The Act requires a named authority to prepare and implement a records management plan (RMP) which must set out proper arrangements for the management of its records. A plan must clearly describe the way the authority cares for the records that it creates, in any format, whilst carrying out its business activities. The RMP must be agreed with the Keeper and regularly reviewed.

2. Progress Update Review (PUR) Mechanism

Under section 5(1) & (2) of the Act the Keeper may only require a review of an authority’s agreed RMP to be undertaken not earlier than five years after the date on which the authority’s RMP was last agreed. Regardless of whether an authority has successfully achieved its goals identified in its RMP or continues to work towards them, the minimum period of five years before the Keeper can require a review of a RMP does not allow for continuous progress to be captured and recognised.

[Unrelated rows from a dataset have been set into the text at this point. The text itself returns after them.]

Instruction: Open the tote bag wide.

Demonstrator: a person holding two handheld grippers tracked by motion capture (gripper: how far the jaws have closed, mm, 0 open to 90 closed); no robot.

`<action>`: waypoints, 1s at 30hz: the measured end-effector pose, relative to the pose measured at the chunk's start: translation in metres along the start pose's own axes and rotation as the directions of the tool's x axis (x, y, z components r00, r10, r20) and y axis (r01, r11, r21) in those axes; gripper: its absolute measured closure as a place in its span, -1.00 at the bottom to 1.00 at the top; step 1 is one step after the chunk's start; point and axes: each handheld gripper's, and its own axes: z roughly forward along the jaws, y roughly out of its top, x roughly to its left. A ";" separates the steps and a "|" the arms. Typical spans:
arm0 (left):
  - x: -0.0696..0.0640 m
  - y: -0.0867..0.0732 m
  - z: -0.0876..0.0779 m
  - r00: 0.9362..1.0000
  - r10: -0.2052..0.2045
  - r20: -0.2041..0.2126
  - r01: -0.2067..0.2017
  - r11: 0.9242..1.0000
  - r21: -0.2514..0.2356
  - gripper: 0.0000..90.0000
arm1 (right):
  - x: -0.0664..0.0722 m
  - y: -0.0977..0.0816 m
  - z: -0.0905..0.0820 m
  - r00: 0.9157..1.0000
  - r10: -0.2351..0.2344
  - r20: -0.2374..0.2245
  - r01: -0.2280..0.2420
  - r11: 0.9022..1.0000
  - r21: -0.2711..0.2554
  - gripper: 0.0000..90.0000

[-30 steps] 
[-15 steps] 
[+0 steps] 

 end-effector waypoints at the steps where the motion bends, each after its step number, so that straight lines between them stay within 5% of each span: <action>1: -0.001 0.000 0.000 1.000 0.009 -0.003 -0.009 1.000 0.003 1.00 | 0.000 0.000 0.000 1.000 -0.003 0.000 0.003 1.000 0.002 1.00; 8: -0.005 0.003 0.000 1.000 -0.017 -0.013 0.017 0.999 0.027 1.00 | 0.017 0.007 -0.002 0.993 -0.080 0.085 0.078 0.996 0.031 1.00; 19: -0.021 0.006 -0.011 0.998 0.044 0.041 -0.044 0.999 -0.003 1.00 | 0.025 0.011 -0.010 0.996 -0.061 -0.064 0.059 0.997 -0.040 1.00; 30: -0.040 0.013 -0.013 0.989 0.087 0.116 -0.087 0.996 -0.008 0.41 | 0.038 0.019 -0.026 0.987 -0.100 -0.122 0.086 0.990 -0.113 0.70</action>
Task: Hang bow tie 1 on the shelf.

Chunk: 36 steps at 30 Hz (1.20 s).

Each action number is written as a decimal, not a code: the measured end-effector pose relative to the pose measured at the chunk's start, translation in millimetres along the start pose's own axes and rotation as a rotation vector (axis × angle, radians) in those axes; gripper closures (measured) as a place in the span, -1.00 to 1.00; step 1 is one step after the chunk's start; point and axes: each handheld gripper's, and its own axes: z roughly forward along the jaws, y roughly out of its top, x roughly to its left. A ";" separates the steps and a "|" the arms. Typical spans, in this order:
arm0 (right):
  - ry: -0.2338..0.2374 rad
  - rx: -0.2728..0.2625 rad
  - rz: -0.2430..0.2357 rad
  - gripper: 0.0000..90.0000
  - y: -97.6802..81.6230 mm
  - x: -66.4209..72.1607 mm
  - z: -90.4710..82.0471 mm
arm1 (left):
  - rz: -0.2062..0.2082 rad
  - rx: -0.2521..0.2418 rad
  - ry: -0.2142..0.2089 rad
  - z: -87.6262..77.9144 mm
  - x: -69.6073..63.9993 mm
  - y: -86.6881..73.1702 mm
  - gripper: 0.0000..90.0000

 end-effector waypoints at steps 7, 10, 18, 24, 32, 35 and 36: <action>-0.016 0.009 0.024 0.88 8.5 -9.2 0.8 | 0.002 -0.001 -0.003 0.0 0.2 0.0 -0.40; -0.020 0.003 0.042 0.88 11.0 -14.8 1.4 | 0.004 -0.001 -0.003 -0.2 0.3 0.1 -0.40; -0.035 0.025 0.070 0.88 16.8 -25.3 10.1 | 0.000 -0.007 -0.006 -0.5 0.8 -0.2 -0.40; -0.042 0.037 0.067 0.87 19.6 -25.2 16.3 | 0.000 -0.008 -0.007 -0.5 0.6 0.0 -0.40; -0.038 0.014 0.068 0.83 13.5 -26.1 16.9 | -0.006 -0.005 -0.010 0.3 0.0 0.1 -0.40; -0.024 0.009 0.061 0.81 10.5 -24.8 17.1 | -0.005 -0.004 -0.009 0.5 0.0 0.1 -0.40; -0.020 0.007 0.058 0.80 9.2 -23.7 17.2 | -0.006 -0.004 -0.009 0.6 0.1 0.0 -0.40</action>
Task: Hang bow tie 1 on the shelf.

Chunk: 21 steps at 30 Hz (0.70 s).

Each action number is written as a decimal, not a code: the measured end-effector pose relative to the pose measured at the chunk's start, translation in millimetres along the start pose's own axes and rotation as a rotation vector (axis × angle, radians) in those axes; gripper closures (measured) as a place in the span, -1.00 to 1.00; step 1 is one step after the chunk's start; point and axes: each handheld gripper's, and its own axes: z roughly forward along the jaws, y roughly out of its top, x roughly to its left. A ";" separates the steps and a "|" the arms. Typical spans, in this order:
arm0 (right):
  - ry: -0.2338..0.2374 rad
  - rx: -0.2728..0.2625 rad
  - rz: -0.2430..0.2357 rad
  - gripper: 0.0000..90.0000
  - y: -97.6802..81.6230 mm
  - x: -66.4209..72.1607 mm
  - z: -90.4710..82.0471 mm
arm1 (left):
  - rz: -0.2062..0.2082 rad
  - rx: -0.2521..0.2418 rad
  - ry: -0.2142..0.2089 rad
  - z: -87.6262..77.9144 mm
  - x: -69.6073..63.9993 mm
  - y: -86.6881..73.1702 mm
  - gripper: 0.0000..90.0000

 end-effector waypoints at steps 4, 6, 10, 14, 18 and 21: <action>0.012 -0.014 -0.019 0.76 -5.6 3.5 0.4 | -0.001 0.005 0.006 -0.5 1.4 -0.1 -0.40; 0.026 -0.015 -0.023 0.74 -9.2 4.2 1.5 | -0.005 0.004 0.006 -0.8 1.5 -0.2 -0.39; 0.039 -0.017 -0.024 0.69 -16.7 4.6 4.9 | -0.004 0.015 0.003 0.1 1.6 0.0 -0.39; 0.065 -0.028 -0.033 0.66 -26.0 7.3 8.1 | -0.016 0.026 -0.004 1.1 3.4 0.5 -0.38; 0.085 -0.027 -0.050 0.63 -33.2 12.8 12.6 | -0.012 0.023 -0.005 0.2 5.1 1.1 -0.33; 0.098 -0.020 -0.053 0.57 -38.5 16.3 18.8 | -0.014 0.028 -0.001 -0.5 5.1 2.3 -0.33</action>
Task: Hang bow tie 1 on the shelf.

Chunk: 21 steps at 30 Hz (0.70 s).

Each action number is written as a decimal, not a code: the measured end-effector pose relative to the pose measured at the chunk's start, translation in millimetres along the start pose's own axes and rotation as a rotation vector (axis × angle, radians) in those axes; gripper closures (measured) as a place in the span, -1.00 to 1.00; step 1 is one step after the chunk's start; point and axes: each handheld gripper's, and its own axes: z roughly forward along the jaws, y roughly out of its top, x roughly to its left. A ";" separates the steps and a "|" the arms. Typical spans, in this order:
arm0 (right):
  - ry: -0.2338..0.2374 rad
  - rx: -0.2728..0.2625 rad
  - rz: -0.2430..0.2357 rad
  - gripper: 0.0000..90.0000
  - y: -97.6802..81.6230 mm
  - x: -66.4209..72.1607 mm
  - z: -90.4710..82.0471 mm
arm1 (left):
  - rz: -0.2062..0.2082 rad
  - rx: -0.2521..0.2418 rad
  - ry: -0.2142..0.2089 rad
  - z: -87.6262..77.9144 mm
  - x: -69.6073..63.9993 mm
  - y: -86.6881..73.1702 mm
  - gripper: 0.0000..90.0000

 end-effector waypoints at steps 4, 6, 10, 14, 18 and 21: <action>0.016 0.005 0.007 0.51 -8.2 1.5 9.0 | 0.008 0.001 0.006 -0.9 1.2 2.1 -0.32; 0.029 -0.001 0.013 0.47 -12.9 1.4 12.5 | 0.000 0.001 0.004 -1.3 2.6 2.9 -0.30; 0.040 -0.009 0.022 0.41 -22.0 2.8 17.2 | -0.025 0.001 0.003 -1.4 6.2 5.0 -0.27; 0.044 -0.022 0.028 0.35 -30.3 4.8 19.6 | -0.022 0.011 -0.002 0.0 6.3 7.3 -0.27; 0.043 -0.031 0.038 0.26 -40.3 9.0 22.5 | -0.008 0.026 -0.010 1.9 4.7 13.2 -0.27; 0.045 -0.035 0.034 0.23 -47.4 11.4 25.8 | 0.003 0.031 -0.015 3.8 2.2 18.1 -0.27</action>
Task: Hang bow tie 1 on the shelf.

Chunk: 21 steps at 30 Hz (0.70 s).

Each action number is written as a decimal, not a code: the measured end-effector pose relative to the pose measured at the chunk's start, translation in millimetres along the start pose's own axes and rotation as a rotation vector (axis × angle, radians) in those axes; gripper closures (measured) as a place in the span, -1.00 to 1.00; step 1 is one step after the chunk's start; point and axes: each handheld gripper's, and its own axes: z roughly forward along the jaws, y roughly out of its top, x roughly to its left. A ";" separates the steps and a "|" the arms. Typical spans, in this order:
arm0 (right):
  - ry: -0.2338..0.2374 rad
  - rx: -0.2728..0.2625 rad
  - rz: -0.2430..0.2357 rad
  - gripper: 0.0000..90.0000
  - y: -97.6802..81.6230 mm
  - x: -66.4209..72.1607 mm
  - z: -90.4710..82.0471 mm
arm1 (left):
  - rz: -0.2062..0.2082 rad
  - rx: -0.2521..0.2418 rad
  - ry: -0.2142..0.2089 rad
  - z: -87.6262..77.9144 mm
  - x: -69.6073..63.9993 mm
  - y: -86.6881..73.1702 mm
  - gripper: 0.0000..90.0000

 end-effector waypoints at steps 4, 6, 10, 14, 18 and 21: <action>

The success of the Act to date is attributable to a large degree to meaningful communication between the Keeper, the Assessment Team, and named public authorities. Consultation with Key Contacts has highlighted the desirability of a mechanism to facilitate regular, constructive dialogue between stakeholders and the Assessment Team. Many authorities have themselves recognised that such regular communication is necessary to keep their agreed plans up to date following inevitable organisational change. Following meetings between authorities and the Assessment Team, a reporting mechanism through which progress and local initiatives can be acknowledged and reviewed by the Assessment Team was proposed. Key Contacts have expressed the hope that through submission of regular updates, the momentum generated by the Act can continue to be sustained at all levels within authorities.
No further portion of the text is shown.